Ann Bauer, ““Sponsored” by my husband: Why it’s a problem that writers never talk about where their money comes from”, http://www.salon.com/2015/01/25/sponsored_by_my_husband_why_its_a_problem_that_writers_never_talk_about_where_their_money_comes_from/ (via angrygirlcomics)
This is so important, especially for people like me, who are always hearing the radio station that plays “but you’re 26 and you are ~*~gifted~*~ and you can write, WHERE IS YOUR NOVEL” on constant loop.
It’s so important because I see younger people who can write going “oh yes, I can write, therefore I will be an English major, and write my book and live on that yes?? then I don’t have to do other jobs yes??” and you’re like “oh, no, honey, at least try to add another string to your bow, please believe that it will not happen quite like that”
It’s so important not to be overly impressed by Walden because Thoreau’s mother continued to cook him food and wash his laundry while he was doing his self-sufficient wilderness-experiment “sit in a cabin and write” thing.
It’s so important because when you’re impressed by Lord of the Rings, remember that Tolkien had servants, a wife, university scouts and various underlings to do his admin, cook his meals, chase after him, and generally set up his life so that the only thing he had to do was wander around being vague and clever. In fact, the man could barely stand to show up at his own day job.
It’s important when you look at published fiction to remember that it is a non-random sample, and that it’s usually produced by the leisure class, so that most of what you study and consume is essentially wolves in captivity – not wolves in the wild – and does not reflect the experiences of all wolves.
Yeah. Important. Like that.
This is fantastic, not only because of the reasons listed above – like that it’s important to acknowledge and understand the privilege of the (according to this) majority of authors who do get published, and how their experience doesn’t represent the experience of all authors – but also because it can help authors like me, who aren’t famous and successful and able to devote their daily lives to their writing (yet), feel less guilty about things like, you know, having a job.

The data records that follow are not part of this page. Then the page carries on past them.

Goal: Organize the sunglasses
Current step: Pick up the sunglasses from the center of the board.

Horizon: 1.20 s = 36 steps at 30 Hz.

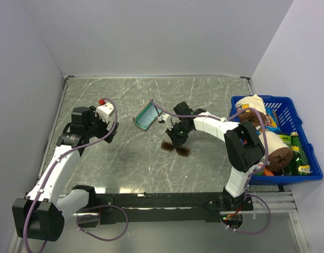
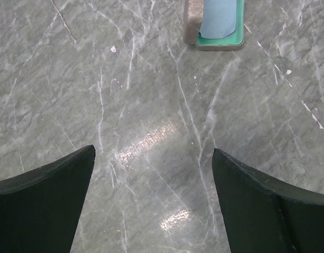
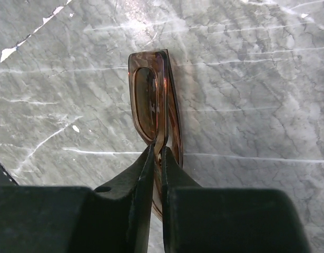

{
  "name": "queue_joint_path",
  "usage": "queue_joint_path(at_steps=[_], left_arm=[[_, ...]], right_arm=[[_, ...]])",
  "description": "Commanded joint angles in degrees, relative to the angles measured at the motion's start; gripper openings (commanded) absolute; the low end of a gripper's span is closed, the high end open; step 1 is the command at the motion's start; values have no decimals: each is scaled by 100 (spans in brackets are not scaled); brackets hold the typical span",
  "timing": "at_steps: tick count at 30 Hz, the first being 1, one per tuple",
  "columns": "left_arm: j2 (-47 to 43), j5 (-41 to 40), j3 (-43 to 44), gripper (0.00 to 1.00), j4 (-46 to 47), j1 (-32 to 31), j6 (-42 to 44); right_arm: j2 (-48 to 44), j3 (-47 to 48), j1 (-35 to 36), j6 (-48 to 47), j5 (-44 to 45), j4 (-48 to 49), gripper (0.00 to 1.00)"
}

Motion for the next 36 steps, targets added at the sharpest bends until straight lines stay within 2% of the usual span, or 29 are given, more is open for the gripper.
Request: queue_joint_path(at_steps=[1, 3, 4, 7, 10, 18, 25, 26, 27, 28, 34, 36], left_arm=[[-107, 176, -14, 96, 204, 30, -56], [-89, 185, -14, 96, 204, 30, -57], [-81, 202, -14, 96, 204, 30, -57], [-81, 211, -14, 97, 213, 39, -57], [-98, 194, -23, 96, 213, 39, -57], [-89, 229, -23, 96, 213, 65, -65], [-54, 281, -41, 97, 231, 74, -57], [-37, 290, -41, 96, 213, 74, -65], [-37, 325, -32, 96, 213, 74, -48], [-11, 369, -32, 97, 213, 74, -48], [-10, 712, 38, 96, 160, 74, 40], [-63, 1071, 91, 96, 81, 74, 189]], right_arm=[[198, 221, 57, -102, 23, -246, 13], [207, 265, 49, -129, -38, -316, 20], [189, 274, 57, -137, -56, -351, 29], [128, 239, 57, -164, -126, -369, 39], [189, 257, 49, -173, -153, -413, 41], [312, 283, 93, -217, -215, -519, 37], [269, 327, 84, -155, -276, -510, 23], [242, 362, 93, -138, -363, -527, 22], [216, 371, 75, -129, -399, -545, 15], [155, 380, 84, -120, -442, -571, 12], [5, 599, -65, -129, -1040, -966, 9], [-83, 670, -144, -207, -1347, -1107, 8]])
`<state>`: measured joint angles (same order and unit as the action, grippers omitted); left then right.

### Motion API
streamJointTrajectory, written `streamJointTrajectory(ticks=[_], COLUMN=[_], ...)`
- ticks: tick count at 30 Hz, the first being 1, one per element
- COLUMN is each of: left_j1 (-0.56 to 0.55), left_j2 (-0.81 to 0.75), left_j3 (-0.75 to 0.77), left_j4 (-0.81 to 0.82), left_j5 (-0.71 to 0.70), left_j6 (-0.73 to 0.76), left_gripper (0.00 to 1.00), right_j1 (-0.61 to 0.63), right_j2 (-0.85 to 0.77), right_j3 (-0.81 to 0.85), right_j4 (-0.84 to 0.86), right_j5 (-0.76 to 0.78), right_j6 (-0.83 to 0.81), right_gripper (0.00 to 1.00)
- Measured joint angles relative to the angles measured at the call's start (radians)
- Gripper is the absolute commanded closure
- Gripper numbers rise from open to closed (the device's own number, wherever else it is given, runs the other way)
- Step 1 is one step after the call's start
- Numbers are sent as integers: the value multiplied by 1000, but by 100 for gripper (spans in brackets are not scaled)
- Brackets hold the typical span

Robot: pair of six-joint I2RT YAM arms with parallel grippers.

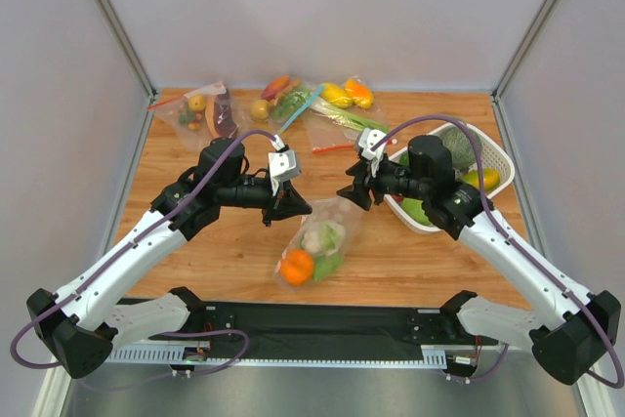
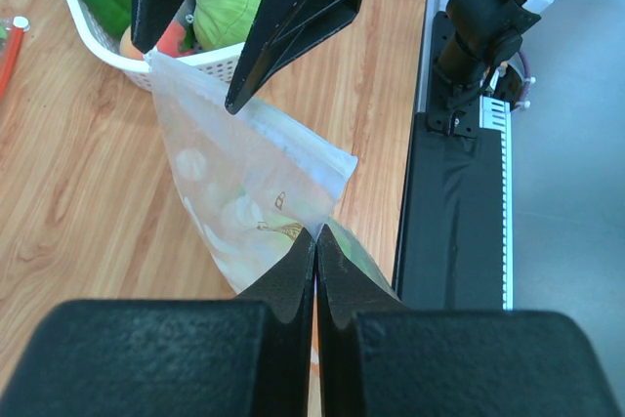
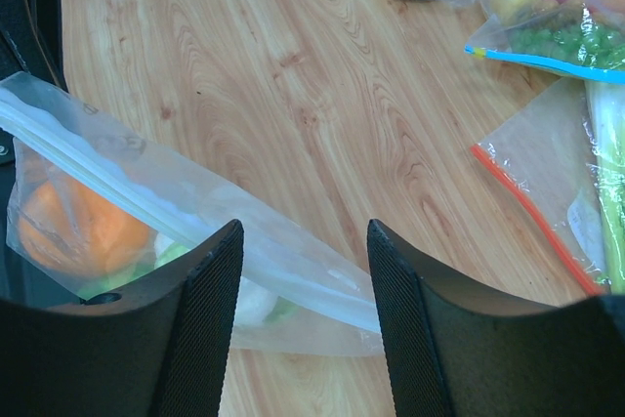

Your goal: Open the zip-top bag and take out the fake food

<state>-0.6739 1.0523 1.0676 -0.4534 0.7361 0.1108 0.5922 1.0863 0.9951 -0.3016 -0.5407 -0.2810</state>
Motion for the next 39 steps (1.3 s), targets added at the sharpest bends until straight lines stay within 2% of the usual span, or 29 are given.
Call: streamJointTrajectory(ticks=[21,39], left_j1=[0,-1], left_j2=[-3,-3], left_j3=[0,0], left_j4=[0,0], left_j5=[0,0], left_j6=[0,1], left_gripper=[100,100], right_j1=[0,0], right_j2=[-53,10], right_j3=[0,0], right_j4=[0,0], right_j5=[42,-1], right_j6=[3,3], right_gripper=[39,38])
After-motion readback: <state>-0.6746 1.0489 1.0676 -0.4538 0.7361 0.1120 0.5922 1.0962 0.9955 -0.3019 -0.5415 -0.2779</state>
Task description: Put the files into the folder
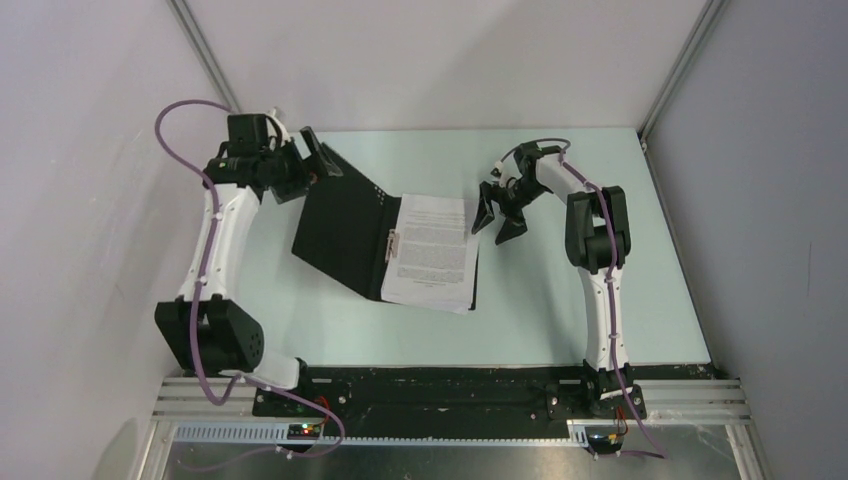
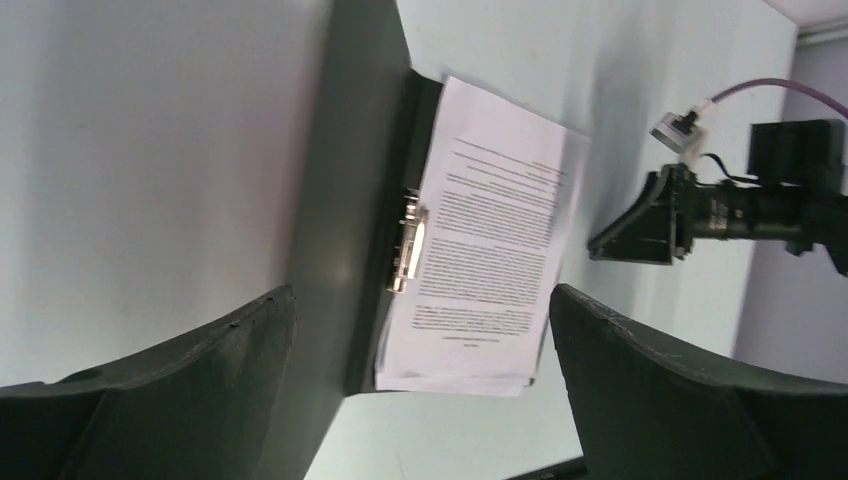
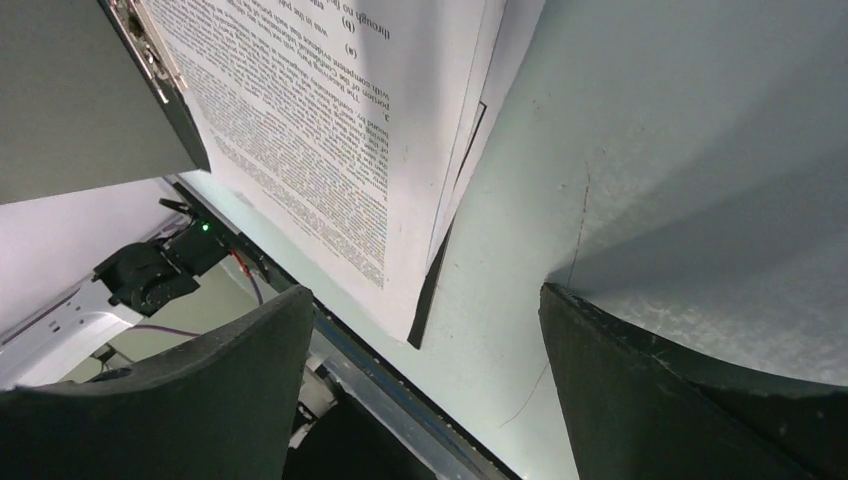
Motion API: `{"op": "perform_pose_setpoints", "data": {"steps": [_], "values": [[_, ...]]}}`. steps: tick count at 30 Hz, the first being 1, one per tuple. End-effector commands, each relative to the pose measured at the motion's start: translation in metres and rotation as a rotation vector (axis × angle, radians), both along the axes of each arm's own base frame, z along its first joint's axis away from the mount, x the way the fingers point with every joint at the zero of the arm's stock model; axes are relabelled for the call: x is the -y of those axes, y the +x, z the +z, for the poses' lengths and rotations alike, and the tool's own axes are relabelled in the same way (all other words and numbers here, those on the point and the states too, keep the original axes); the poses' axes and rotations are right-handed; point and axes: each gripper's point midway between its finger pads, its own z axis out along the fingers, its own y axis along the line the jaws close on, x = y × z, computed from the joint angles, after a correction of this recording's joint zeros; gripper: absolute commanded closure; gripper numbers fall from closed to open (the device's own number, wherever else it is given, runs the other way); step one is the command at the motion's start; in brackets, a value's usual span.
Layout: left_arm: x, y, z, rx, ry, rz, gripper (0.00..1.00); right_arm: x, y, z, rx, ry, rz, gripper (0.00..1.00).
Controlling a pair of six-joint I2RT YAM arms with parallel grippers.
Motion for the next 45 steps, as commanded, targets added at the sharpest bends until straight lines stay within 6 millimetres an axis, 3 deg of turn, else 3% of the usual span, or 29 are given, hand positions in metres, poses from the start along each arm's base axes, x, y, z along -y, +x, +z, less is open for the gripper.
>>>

It’s hard to find the time and energy to write when you have other big things in your life. A full-time job, kids, a medical condition, aging parents or relatives who need support – it’s normal to be struggling to get your writing done when your time and energy and devotion have another focus. But what this post, aligning as it does with my own recent personal experiences with NerdCon and NaNoWriMo, has helped me realize is this:
1. Your story matters. Even if you’re having a hard time getting it onto the page, it’s part of you and the world deserves a chance to see it. If you want to put it out there, you need to persevere and keep chipping away at it, in whatever way works for you; don’t give up on it because you don’t think that your story could be worthwhile enough, or you don’t think it’ll ever get published. It certainly won’t ever happen by itself. It comes from you, and only you can make it happen. Make it happen. That said…
2. Your life matters more. It’s okay to focus on feeding yourself and your kids and helping the people around you. It’s okay to work on building life circumstances that will allow you the time and leisure to eventually work on your book. There’s this weird balance that all of us who aren’t multimillionaire heirs and heiresses have to strike between our creative passions and our ability to pay the rent. And that struggle is not great, but it’s not the death knell to your book either, not unless you let it be. Your day job can be the thing that allows you to finally write that magnum opus that’s been brewing inside you. Use what it gives you (like, you know, money) to your advantage. Although it might not be where you feel best right now, it can be the thing that gets you where you want to be.